A year after his death, one part of Castro's complicated legacy shines true

He was dictator, and a sometimes a brutal one, but at least this part of Fidel Castro's history is worth preserving

Published November 25, 2017 10:30AM (EST)

Fidel Castro (AP)
Fidel Castro (AP)

In Havana there's a museum so small that it's easy to mistake for a modest house, so obscure that most Cubans don't know it exists. It's no wonder: The Museo Nacional de la Alfabetización isn't even in most tourist material about Havana, and the history it covers is often left out of the larger narrative about Cuba as a country.

Known in English as the Literacy Museum, the modest space is filled with photographs, film footage, documents, chalk boards and other artifacts from the 1961 literacy campaign, but few visitors.

Its forgotten nature is somewhat at odds with the achievement it documents. Cuba has an average literacy rate of 99.8 percent, according to UNESCO, one of the highest in the world. Further, while most nations' literacy rate drops significantly across gender lines, Cuba's barely dips. Even today, Cuba spends the second most of any country on education.

The 1961 campaign, activated two years after the victory of the Cuban Revolution, was dubbed by leader Fidel Castro, "the year of education." While his tenure as a leader of Cuba was controversial and sometimes destructive, one year after his death, it's a move worthy of recognition.

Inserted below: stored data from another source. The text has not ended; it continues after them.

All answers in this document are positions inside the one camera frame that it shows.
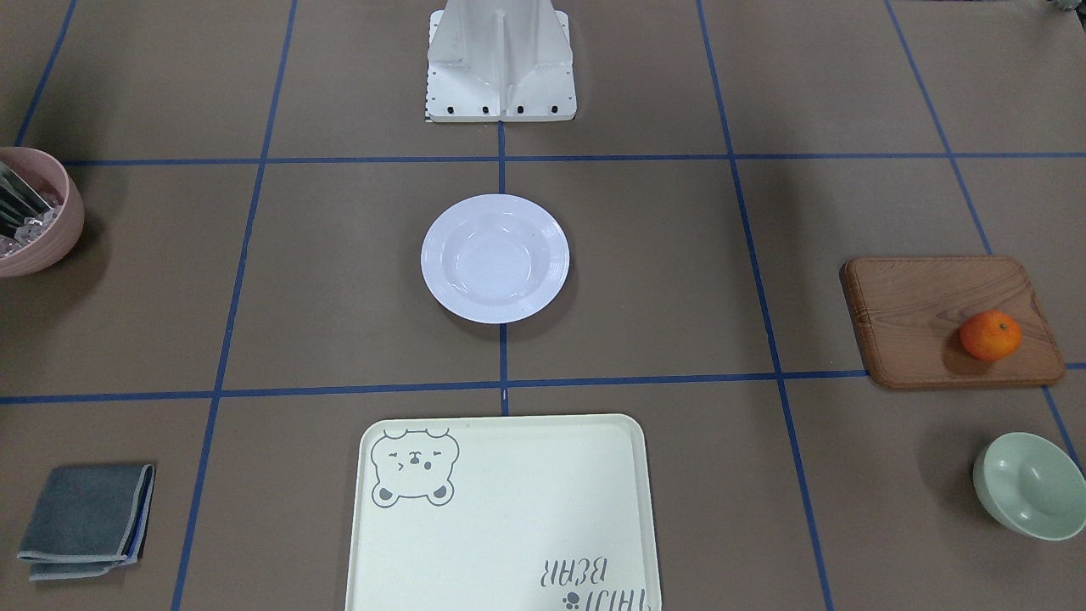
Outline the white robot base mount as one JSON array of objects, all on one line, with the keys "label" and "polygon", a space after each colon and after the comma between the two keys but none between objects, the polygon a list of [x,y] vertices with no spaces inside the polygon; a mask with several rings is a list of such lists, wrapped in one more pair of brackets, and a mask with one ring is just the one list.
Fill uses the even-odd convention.
[{"label": "white robot base mount", "polygon": [[449,1],[428,27],[427,120],[574,119],[569,17],[551,1]]}]

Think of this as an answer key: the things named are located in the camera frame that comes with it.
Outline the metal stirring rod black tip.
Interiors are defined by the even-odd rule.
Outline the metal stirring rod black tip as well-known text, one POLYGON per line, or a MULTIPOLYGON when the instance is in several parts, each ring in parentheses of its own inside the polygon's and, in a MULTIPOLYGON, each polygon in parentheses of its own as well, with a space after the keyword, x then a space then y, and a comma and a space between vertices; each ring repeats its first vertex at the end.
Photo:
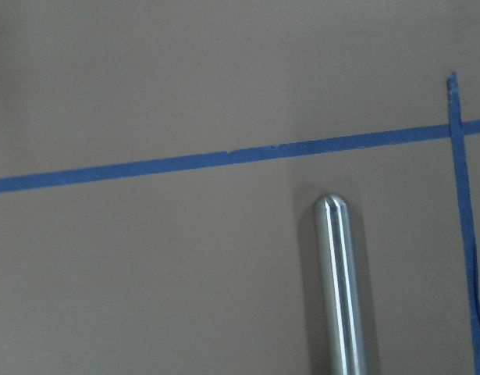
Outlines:
POLYGON ((366 374, 366 351, 350 214, 345 199, 315 202, 315 232, 333 374, 366 374))

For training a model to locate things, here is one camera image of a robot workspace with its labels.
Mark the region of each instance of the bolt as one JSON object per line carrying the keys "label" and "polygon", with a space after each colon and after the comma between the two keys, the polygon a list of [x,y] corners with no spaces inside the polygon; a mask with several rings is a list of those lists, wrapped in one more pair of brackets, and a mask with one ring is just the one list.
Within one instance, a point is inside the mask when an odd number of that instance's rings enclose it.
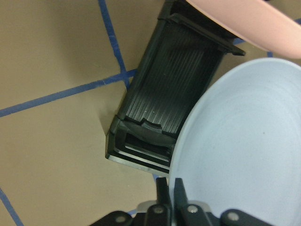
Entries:
{"label": "bolt", "polygon": [[195,205],[190,205],[187,207],[187,211],[189,213],[196,213],[196,212],[198,212],[198,208]]}
{"label": "bolt", "polygon": [[153,211],[155,212],[155,213],[163,213],[163,208],[161,207],[161,206],[155,206],[154,208],[153,208]]}
{"label": "bolt", "polygon": [[228,219],[233,220],[233,221],[238,221],[239,220],[239,215],[235,212],[230,212],[228,213]]}
{"label": "bolt", "polygon": [[126,220],[125,216],[119,216],[119,217],[116,217],[116,219],[115,219],[115,221],[117,223],[123,223],[123,222],[125,222],[125,220]]}

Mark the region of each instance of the silver screw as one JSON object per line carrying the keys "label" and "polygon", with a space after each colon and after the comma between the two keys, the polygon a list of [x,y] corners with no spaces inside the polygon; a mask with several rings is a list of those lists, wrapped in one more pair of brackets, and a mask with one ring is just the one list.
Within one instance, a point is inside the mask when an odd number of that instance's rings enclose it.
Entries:
{"label": "silver screw", "polygon": [[153,208],[153,211],[155,212],[155,213],[163,213],[163,208],[161,207],[161,206],[155,206],[154,208]]}
{"label": "silver screw", "polygon": [[235,212],[230,212],[228,213],[228,219],[233,220],[233,221],[238,221],[239,220],[239,215]]}
{"label": "silver screw", "polygon": [[117,223],[123,223],[123,222],[125,222],[125,220],[126,220],[125,216],[119,216],[119,217],[116,217],[116,219],[115,219],[115,221]]}
{"label": "silver screw", "polygon": [[196,213],[198,212],[198,208],[195,205],[190,205],[189,207],[187,207],[187,211],[189,213]]}

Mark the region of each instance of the pink object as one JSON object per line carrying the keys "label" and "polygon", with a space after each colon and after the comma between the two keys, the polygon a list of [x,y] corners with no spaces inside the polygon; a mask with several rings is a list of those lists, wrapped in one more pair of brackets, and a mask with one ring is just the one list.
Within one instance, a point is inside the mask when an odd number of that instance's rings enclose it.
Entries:
{"label": "pink object", "polygon": [[301,27],[263,0],[187,0],[204,15],[251,44],[301,58]]}

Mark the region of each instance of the ridged black surface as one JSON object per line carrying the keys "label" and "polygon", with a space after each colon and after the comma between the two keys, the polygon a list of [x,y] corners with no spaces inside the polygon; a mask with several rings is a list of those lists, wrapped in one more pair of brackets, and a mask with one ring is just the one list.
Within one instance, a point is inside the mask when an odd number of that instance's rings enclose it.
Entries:
{"label": "ridged black surface", "polygon": [[185,26],[166,23],[153,61],[131,96],[126,117],[146,119],[177,137],[191,108],[204,93],[223,53]]}

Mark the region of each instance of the black tray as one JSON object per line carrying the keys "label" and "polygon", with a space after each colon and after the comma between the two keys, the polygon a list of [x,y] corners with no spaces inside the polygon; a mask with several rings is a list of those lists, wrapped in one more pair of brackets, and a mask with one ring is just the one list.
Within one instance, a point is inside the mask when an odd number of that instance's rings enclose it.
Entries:
{"label": "black tray", "polygon": [[187,2],[167,0],[107,135],[106,158],[165,176],[191,109],[235,36]]}

Castro targeted the abolition of illiteracy throughout the island and its population of 7.14 million in one year, as for him, education was central to the revolution. "To educate is to give man the keys to the world," José Martí, the Cuban independence leader famously said.

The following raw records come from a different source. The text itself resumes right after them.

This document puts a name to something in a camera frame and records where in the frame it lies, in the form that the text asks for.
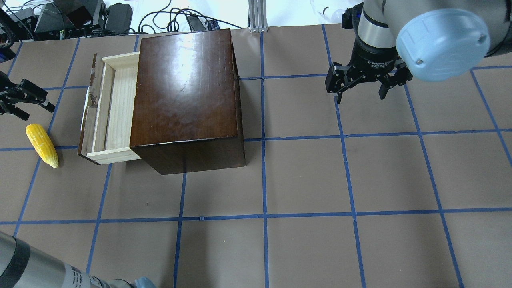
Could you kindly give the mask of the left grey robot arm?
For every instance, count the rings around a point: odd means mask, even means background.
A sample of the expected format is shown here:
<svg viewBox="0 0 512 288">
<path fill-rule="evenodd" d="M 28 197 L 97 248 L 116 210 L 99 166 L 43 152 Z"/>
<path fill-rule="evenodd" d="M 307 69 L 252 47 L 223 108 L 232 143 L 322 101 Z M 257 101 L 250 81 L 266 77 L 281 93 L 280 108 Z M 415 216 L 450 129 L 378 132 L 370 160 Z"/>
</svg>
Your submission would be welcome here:
<svg viewBox="0 0 512 288">
<path fill-rule="evenodd" d="M 55 106 L 46 99 L 47 92 L 29 80 L 11 82 L 1 73 L 1 113 L 13 114 L 22 120 L 30 115 L 17 108 L 19 102 L 42 106 L 53 112 Z M 1 233 L 2 288 L 153 288 L 147 277 L 130 283 L 122 279 L 105 281 L 33 248 L 25 241 Z"/>
</svg>

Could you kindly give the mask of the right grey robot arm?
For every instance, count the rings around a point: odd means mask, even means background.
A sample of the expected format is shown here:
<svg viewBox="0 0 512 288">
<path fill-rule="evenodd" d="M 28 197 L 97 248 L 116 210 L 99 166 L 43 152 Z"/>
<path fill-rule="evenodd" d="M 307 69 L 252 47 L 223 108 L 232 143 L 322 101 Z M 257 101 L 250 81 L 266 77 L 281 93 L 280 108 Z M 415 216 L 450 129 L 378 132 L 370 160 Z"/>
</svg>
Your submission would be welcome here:
<svg viewBox="0 0 512 288">
<path fill-rule="evenodd" d="M 333 62 L 326 76 L 337 103 L 358 84 L 380 82 L 383 100 L 413 78 L 445 81 L 511 52 L 510 0 L 364 0 L 341 25 L 355 40 L 349 63 Z"/>
</svg>

During Fulgencio Batista's regime, education was privatized, illiteracy was rampant and disproportionate in rural areas among women, Afro-Cubans and other marginalized populations.

So, Castro put out a call for teachers — half of whom ended up being women and the majority of which were young people — to travel to the countryside of Cuba and educate over 700,000 adults to read and write. Over a quarter of a million teachers joined in, some as young as 15, to educate people as old as 100. According to party numbers, Cuba's literacy rate rose to 96 percent by the end of the year, and victory was declared.

After the government announced that illiteracy was abolished, the campaign's teachers and students marched through the streets of Havana, toting giant pencils in triumph.

Norma Guillard, one of the teachers, said in a documentary titled "Maestra" about the celebratory march, "I’ve got many years left, other great things may happen, but to this day, in my recently completed 58 years, I’ve experienced no single thing so enormously powerful," she said. And of the campaign, Guillard added, "In the history of my life, it is the most important thing that I have done."

Although the claims that a 96 percent literacy rate was achieved in one year is questionable, given the government's control of press and information, and 1961 wasn't without turmoil from Castro's regime, there is strong third-party evidence from UNESCO that the Cuban method works, nationally and beyond.

Since 1961, the tactics Cuba used have been applied to literacy gaps in more than 30 countries and to educate over 10 million people, including Aboriginal communities in Australia, rural workers in Brazil, people in Mozambique, Venezuela, Angola and Nigeria.

Called "Yo, sí puedo (Yes, I can)," the program targets the teaching of adults who didn't have access to education as children and never learned to read or write. "The program is uniquely effective because it uses pre-recorded video lessons, adapted for each country, that are delivered by a local facilitator," Quartz writes. The lessons also go beyond common school subjects and can include health and hygiene, environmental conservation and elderly care.

Global literacy remains an important issue, with 774 million adults unable to read and write, according to 2014 numbers from UNESCO. Studies reveal that those in low-income, rural and otherwise marginalized populations tend to have higher levels of illiteracy. If, as a global community, we want to bring literacy to those 774 million, it's worth listening to the Cubans about how they achieved what they did and why it worked.

Freedom means different things to different people. For many, the Marxist-Leninist socialism of Cuba isn't it. Yet, the idea that education is central to liberation is shared by communist and capitalist countries alike. Indeed, the power of literacy was the reason why U.S. slaveholding states deemed teaching slaves to read and write a crime before Emancipation.

Yes, literacy and liberation are far from synonymous, and, no, the ability to read will not solve all of the world's ills. But certainly, access to the written word is essential for liberation across the globe. That alone makes reconsidering this part of Castro's complicated legacy worthwhile.